Which lines of the data below include the string "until"? Return each of them.

++++ Material for this exercise ++++

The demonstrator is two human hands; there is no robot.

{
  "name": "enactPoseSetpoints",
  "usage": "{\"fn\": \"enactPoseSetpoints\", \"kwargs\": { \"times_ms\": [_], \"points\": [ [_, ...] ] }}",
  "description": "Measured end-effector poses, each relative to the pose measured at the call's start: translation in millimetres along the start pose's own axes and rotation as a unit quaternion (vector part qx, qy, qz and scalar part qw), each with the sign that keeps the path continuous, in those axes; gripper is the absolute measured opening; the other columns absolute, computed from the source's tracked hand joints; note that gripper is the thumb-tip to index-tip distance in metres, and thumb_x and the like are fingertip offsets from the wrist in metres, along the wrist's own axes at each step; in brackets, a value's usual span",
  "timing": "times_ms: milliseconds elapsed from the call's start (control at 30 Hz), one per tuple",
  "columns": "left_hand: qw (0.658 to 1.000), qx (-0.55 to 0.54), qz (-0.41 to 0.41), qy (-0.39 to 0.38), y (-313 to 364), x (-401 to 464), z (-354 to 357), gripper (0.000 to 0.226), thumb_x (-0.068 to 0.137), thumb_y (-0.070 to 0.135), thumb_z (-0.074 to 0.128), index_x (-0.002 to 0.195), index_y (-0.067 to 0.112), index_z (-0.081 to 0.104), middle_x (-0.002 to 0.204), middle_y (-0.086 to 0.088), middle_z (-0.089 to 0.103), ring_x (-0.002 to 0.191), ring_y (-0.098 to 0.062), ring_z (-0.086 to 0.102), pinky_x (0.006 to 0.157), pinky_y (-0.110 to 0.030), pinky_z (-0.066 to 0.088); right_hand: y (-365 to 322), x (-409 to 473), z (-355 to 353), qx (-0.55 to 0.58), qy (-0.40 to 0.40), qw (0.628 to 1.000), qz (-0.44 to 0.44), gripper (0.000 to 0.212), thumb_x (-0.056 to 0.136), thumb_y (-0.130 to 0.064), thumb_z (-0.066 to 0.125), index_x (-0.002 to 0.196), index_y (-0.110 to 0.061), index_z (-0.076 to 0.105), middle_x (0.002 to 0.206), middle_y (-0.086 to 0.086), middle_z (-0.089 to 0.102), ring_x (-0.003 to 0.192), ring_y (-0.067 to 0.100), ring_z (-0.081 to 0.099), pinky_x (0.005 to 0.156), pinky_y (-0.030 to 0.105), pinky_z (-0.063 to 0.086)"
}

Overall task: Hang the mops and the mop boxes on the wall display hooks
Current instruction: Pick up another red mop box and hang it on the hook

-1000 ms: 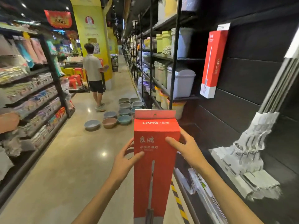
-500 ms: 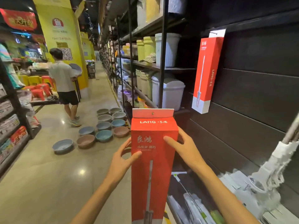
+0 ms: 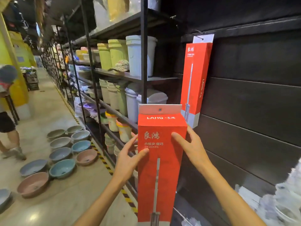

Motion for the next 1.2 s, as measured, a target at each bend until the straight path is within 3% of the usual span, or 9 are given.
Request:
{"fn": "enactPoseSetpoints", "kwargs": {
  "times_ms": [100, 233, 333, 433, 500, 700, 867, 967, 1200],
  "points": [
    [0.999, -0.023, 0.020, -0.028, -4, 62, -3, 0.065, 0.083, 0.046, 0.082, 0.143, 0.034, 0.059, 0.127, 0.021, 0.068, 0.114, 0.010, 0.064, 0.081, -0.006, 0.052, 4, 43, 11, -0.006, 0.051, 0.998, -0.022, 0.075, 0.092, -0.038, 0.076, 0.160, -0.033, 0.043, 0.147, -0.024, 0.059, 0.130, -0.011, 0.057, 0.102, 0.011, 0.049],
    [0.995, -0.046, 0.038, -0.083, -15, 135, 3, 0.061, 0.088, 0.042, 0.081, 0.144, 0.030, 0.060, 0.125, 0.015, 0.074, 0.115, -0.001, 0.068, 0.091, -0.020, 0.057, 19, 95, 12, -0.033, 0.101, 0.994, -0.035, 0.082, 0.091, -0.036, 0.078, 0.162, -0.038, 0.036, 0.146, -0.035, 0.051, 0.130, -0.022, 0.049, 0.097, -0.001, 0.040],
    [0.993, -0.044, 0.048, -0.102, -28, 188, 11, 0.059, 0.088, 0.050, 0.080, 0.142, 0.036, 0.061, 0.127, 0.017, 0.073, 0.120, -0.003, 0.067, 0.109, -0.043, 0.052, 31, 134, 7, -0.048, 0.115, 0.991, -0.042, 0.085, 0.089, -0.041, 0.079, 0.163, -0.038, 0.036, 0.154, -0.029, 0.049, 0.138, -0.015, 0.047, 0.102, 0.002, 0.040],
    [0.990, -0.047, 0.067, -0.116, -39, 237, 26, 0.069, 0.079, 0.069, 0.076, 0.139, 0.041, 0.061, 0.130, 0.019, 0.071, 0.125, -0.005, 0.064, 0.113, -0.050, 0.048, 41, 173, -1, -0.063, 0.128, 0.988, -0.062, 0.087, 0.089, -0.040, 0.079, 0.164, -0.037, 0.034, 0.155, -0.031, 0.049, 0.141, -0.010, 0.047, 0.112, 0.016, 0.041],
    [0.987, -0.057, 0.076, -0.127, -43, 267, 37, 0.075, 0.074, 0.076, 0.075, 0.139, 0.042, 0.061, 0.130, 0.018, 0.071, 0.125, -0.006, 0.064, 0.112, -0.049, 0.049, 48, 198, -8, -0.076, 0.129, 0.986, -0.068, 0.087, 0.090, -0.040, 0.079, 0.164, -0.038, 0.033, 0.153, -0.033, 0.050, 0.140, -0.007, 0.050, 0.114, 0.023, 0.042],
    [0.978, -0.066, 0.109, -0.165, -43, 359, 72, 0.070, 0.080, 0.070, 0.072, 0.141, 0.039, 0.059, 0.136, 0.018, 0.068, 0.129, -0.005, 0.061, 0.113, -0.048, 0.048, 56, 275, -33, -0.113, 0.149, 0.978, -0.090, 0.091, 0.089, -0.043, 0.080, 0.165, -0.039, 0.030, 0.153, -0.034, 0.049, 0.137, -0.010, 0.051, 0.107, 0.012, 0.046],
    [0.968, -0.091, 0.139, -0.189, -35, 420, 95, 0.072, 0.079, 0.069, 0.069, 0.141, 0.035, 0.058, 0.131, 0.021, 0.069, 0.125, -0.003, 0.064, 0.098, -0.019, 0.055, 47, 324, -45, -0.156, 0.183, 0.964, -0.111, 0.088, 0.091, -0.043, 0.078, 0.164, -0.041, 0.029, 0.159, -0.027, 0.046, 0.140, -0.007, 0.051, 0.120, 0.034, 0.043],
    [0.963, -0.105, 0.155, -0.196, -27, 455, 104, 0.077, 0.078, 0.073, 0.068, 0.143, 0.034, 0.056, 0.133, 0.017, 0.069, 0.125, -0.005, 0.064, 0.102, -0.027, 0.055, 38, 352, -51, -0.192, 0.194, 0.954, -0.122, 0.084, 0.088, -0.054, 0.078, 0.160, -0.045, 0.035, 0.156, -0.025, 0.049, 0.143, 0.004, 0.051, 0.119, 0.047, 0.045],
    [0.946, -0.149, 0.188, -0.218, -2, 523, 113, 0.063, 0.085, 0.069, 0.069, 0.137, 0.035, 0.060, 0.130, 0.012, 0.072, 0.124, -0.012, 0.067, 0.108, -0.051, 0.052, 1, 409, -54, -0.267, 0.203, 0.932, -0.142, 0.080, 0.089, -0.054, 0.075, 0.158, -0.043, 0.038, 0.150, -0.027, 0.053, 0.139, -0.002, 0.053, 0.113, 0.029, 0.048]
  ]
}}
Point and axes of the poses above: each hand's wrist, its own x-axis towards the middle knuckle, its own z-axis out of the palm, y = z × x, the point moved 4 cm from there along x, towards the middle knuckle
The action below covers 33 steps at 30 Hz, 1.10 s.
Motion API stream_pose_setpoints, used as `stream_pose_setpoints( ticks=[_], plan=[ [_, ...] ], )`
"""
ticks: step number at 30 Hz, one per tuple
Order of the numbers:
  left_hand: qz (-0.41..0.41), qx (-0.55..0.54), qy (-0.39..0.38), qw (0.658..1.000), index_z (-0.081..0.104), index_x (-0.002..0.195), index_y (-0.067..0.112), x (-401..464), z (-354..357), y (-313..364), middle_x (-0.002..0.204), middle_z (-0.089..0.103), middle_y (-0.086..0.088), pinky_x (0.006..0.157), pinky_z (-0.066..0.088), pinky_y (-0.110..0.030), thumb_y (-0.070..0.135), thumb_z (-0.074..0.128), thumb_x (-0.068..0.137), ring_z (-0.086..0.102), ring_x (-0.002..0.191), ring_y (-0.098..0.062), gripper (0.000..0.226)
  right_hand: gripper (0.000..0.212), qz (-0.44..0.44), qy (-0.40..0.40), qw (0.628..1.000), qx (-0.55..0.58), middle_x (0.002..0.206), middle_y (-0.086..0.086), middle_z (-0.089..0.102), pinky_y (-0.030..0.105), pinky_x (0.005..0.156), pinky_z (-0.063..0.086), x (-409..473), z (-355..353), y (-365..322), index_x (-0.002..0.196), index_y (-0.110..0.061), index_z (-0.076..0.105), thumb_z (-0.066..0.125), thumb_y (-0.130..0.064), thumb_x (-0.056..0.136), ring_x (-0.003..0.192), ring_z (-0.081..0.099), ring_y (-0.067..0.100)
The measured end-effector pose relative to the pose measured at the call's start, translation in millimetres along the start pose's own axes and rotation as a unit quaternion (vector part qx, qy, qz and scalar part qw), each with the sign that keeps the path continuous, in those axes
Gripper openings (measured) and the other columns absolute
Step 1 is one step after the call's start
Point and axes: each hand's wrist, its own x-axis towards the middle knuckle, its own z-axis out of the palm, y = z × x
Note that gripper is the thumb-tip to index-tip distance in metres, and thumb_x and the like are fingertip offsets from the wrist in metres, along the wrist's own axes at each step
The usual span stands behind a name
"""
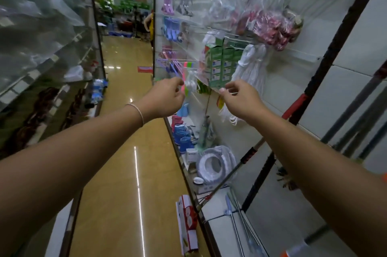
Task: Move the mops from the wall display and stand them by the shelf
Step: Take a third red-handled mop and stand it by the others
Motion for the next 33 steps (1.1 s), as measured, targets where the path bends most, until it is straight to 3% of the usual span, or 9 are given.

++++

● **The completed task**:
Motion for the next 1.2 s, as measured, a target at each bend until the straight path is within 3% of the usual span, or 9 are given.
Motion for the next 33 steps (1.1 s), as measured, targets where the path bends most, until it is straight to 3% of the usual span, or 9 are given.

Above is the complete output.